# Drop leaf extension hardware



## sanfranciscocedarco (Apr 25, 2014)

I'm Building a few tables that will have a fold under extension. I want the extension to be hidden underneath. This is for a restaurant so I don't want people banging their legs into it. I ordered a kit that supports the extension and then retracts and supports it while it's folded up but it won't work for mine because my extension is 18". The biggest size they had was 9" Any ideas for a hardware solution?? I'll post the kit I have. I like the design, it's perfect but I need it twice as big. Also its a pedestal base and no aprons, That's why I haven't just used another method.


----------



## waho6o9 (May 6, 2011)

http://www.leevalley.com/US/Hardware/page.aspx?p=40143&cat=3,43586










Not sure if this is what you're looking for, in any event Lee Valley offers other 
items as well.

Good luck now.


----------



## sanfranciscocedarco (Apr 25, 2014)

How have I not seen those!. Ur a lifesaver. Thanks so much!


----------



## NoThanks (Mar 19, 2014)

I don't think they are heavy duty enough for an 18" extension. Guess it depends on how heavy the extension is.
Do a test first before you commit…

Be carefull when you get them, them tricky bast**ds will snap your fingers if your not careful. Don't ask how I know this…


----------



## waho6o9 (May 6, 2011)

You're welcome J.D.Goldberg! Glad I could help.


----------



## sanfranciscocedarco (Apr 25, 2014)

Well it says they can support up to 88 lbs each. I'll have room to install two on the one leaf. I'm thinking it will be ok.


----------



## NoThanks (Mar 19, 2014)

> Well it says they can support up to 88 lbs each. I ll have room to install two on the one leaf.
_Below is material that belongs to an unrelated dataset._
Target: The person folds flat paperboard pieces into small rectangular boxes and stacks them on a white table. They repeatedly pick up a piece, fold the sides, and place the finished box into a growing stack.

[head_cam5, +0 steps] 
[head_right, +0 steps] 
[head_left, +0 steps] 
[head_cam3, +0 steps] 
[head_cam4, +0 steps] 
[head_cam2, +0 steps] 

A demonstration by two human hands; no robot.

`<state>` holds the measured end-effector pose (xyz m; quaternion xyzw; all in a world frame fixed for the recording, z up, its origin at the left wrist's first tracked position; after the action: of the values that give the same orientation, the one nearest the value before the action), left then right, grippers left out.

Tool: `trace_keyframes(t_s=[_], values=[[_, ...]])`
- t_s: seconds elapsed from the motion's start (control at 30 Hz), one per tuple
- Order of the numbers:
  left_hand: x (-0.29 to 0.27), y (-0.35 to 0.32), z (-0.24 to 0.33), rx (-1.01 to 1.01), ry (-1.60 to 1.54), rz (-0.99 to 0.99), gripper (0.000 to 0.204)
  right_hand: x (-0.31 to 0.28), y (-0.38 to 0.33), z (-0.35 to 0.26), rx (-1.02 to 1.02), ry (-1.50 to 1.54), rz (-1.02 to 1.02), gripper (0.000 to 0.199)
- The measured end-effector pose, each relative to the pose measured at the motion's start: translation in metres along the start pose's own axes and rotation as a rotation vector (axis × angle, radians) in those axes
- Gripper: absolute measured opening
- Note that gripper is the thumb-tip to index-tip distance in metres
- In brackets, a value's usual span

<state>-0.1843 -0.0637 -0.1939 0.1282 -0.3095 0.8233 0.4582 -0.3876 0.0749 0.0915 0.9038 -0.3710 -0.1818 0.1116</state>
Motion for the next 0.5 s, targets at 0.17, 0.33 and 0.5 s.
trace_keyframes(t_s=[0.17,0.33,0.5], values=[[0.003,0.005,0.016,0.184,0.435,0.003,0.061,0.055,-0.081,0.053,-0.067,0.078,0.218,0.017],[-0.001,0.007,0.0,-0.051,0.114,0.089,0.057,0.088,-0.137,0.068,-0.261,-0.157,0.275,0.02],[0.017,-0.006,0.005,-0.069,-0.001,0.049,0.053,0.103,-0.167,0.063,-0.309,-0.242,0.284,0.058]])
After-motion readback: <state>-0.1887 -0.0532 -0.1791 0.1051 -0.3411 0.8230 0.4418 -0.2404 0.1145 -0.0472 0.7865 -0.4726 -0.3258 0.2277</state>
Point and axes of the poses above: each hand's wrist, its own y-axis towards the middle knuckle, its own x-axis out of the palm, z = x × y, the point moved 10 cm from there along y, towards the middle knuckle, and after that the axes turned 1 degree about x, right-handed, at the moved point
I m thinking it will be ok.
> 
> - sanfranciscocedarco


But it also says 12" maximum. at 18" there is a lot more leverage. 
I'm not saying they won't work, 
but in a commercial setting I would rather have overkill than underkill, if you know what I mean. 
It makes you look bad if you have to go back and replace them with something else. 
I would test them before you commit to a design using them. 
I've used them before, just trying to help.


----------